◆ Task description ◆
Set out the listing word for word. End with the line that contains "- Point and".

= Beginning of Section =

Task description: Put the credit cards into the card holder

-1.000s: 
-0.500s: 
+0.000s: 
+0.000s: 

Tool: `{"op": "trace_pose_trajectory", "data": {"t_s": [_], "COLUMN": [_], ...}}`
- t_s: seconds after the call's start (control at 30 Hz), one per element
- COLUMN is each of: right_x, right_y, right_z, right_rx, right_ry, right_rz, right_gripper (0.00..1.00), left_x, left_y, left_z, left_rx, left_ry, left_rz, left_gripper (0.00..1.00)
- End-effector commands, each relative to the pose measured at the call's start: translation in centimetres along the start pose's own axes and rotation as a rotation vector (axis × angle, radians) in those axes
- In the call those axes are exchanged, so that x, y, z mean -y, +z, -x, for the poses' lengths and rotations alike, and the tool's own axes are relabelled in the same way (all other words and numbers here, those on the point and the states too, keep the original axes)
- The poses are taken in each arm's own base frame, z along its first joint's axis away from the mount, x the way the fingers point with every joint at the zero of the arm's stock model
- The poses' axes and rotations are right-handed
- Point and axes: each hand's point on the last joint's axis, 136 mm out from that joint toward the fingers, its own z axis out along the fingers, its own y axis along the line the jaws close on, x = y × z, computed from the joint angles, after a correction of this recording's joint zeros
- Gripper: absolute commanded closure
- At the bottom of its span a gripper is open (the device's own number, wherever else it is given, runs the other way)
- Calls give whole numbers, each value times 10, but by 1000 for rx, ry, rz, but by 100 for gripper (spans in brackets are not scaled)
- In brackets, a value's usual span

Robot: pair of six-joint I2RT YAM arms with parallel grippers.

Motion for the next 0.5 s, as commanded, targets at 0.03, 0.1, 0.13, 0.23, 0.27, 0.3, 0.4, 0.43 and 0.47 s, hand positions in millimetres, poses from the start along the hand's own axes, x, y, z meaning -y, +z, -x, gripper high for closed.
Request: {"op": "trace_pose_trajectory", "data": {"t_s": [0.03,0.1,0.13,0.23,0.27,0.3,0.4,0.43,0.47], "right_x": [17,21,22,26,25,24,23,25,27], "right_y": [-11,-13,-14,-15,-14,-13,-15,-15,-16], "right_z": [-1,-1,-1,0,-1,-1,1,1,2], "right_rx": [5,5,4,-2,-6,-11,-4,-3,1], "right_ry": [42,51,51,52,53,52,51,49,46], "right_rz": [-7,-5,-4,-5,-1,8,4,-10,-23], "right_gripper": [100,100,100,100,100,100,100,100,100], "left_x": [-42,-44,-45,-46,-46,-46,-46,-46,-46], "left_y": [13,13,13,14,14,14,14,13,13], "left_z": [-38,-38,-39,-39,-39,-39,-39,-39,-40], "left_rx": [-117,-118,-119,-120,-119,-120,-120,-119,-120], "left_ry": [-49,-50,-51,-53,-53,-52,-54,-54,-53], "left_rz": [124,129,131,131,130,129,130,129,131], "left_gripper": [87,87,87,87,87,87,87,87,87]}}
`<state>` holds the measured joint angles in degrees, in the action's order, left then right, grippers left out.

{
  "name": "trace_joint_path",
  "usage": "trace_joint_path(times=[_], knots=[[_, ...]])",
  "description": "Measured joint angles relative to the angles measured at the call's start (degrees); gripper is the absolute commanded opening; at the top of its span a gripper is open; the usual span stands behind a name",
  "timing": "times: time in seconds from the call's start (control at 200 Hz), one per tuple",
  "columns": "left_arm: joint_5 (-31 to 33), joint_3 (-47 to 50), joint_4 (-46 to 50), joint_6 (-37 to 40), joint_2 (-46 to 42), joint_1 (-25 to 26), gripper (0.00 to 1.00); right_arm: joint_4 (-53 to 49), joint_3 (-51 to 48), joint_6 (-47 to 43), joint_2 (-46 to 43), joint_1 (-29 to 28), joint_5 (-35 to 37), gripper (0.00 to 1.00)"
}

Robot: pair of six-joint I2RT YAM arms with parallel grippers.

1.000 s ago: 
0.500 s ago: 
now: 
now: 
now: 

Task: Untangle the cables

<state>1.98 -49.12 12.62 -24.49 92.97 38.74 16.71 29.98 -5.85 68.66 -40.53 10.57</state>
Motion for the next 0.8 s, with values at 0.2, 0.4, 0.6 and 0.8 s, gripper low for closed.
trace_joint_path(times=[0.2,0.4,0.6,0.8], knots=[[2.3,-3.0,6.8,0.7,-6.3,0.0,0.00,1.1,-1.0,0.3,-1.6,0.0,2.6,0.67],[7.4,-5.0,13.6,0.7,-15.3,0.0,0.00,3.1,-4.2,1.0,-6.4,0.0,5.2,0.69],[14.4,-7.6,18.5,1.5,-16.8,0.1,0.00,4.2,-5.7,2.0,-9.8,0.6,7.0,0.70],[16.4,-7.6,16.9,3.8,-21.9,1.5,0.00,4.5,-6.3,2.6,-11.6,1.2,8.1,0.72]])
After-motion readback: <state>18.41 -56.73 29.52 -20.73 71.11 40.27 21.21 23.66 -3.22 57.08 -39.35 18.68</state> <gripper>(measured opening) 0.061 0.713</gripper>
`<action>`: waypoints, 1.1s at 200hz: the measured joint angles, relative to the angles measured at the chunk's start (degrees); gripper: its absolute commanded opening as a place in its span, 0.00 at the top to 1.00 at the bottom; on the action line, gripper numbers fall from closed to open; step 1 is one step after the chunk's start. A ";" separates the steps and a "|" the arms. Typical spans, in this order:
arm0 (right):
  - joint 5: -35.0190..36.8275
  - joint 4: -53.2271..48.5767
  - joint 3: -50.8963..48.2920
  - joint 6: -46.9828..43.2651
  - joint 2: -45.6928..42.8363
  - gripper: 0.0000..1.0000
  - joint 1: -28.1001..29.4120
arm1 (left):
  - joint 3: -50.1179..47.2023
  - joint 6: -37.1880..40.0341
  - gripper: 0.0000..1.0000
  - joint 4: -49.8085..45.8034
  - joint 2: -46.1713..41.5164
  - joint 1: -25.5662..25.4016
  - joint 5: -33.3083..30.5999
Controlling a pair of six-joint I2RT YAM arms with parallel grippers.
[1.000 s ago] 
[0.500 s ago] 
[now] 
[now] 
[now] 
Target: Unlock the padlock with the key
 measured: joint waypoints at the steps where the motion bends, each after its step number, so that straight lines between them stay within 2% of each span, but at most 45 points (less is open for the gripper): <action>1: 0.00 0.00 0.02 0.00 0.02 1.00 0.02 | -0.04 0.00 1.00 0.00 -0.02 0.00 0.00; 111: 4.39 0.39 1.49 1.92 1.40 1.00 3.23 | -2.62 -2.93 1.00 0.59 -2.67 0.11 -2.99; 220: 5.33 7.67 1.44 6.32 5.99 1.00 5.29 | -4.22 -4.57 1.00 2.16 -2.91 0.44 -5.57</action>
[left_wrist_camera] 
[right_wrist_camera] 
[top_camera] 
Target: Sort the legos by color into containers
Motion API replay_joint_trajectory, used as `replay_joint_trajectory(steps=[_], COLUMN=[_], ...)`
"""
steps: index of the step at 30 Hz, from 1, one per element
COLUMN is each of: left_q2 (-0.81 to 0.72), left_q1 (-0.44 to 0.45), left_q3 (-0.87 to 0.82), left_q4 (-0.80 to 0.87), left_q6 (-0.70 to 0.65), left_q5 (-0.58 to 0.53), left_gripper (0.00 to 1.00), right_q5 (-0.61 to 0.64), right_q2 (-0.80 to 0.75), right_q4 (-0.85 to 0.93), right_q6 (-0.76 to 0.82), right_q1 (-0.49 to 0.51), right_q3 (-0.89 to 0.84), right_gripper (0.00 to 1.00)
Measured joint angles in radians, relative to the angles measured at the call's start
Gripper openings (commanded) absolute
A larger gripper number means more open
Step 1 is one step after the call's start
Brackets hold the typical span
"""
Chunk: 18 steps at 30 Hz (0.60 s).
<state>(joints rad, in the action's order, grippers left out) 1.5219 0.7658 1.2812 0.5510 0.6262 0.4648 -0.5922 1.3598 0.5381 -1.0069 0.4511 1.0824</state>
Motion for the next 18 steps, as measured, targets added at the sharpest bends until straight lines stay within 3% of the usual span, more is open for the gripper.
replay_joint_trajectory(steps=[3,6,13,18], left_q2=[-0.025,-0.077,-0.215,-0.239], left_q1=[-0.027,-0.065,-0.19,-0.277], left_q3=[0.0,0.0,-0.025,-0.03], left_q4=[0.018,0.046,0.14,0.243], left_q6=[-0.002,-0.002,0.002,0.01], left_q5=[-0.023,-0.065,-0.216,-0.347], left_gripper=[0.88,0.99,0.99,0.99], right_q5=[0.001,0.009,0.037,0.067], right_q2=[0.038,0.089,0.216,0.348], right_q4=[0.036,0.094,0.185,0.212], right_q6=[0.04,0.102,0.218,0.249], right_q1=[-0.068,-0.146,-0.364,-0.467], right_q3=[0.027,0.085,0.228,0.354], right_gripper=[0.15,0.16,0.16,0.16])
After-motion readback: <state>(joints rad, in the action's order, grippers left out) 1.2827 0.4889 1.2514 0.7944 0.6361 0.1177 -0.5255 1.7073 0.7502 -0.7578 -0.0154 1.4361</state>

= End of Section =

◆ Your solution ◆
Task description: Put the credit cards into the card holder

-1.000s: 
-0.500s: 
+0.000s: 
+0.000s: 

Tool: `{"op": "trace_pose_trajectory", "data": {"t_s": [_], "COLUMN": [_], ...}}`
- t_s: seconds after the call's start (control at 30 Hz), one per element
- COLUMN is each of: right_x, right_y, right_z, right_rx, right_ry, right_rz, right_gripper (0.00..1.00), left_x, left_y, left_z, left_rx, left_ry, left_rz, left_gripper (0.00..1.00)
- End-effector commands, each relative to the pose measured at the call's start: translation in centimetres along the start pose's own axes and rotation as a rotation vector (axis × angle, radians) in those axes
- In the call those axes are exchanged, so that x, y, z mean -y, +z, -x, for the poses' lengths and rotations alike, and the tool's own axes are relabelled in the same way (all other words and numbers here, those on the point and the states too, keep the original axes)
- The poses are taken in each arm's own base frame, z along its first joint's axis away from the mount, x the way the fingers point with every joint at the zero of the arm's stock model
- The poses' axes and rotations are right-handed
- Point and axes: each hand's point on the last joint's axis, 136 mm out from that joint toward the fingers, its own z axis out along the fingers, its own y axis along the line the jaws close on, x = y × z, computed from the joint angles, after a correction of this recording's joint zeros

Work on this exercise is finished.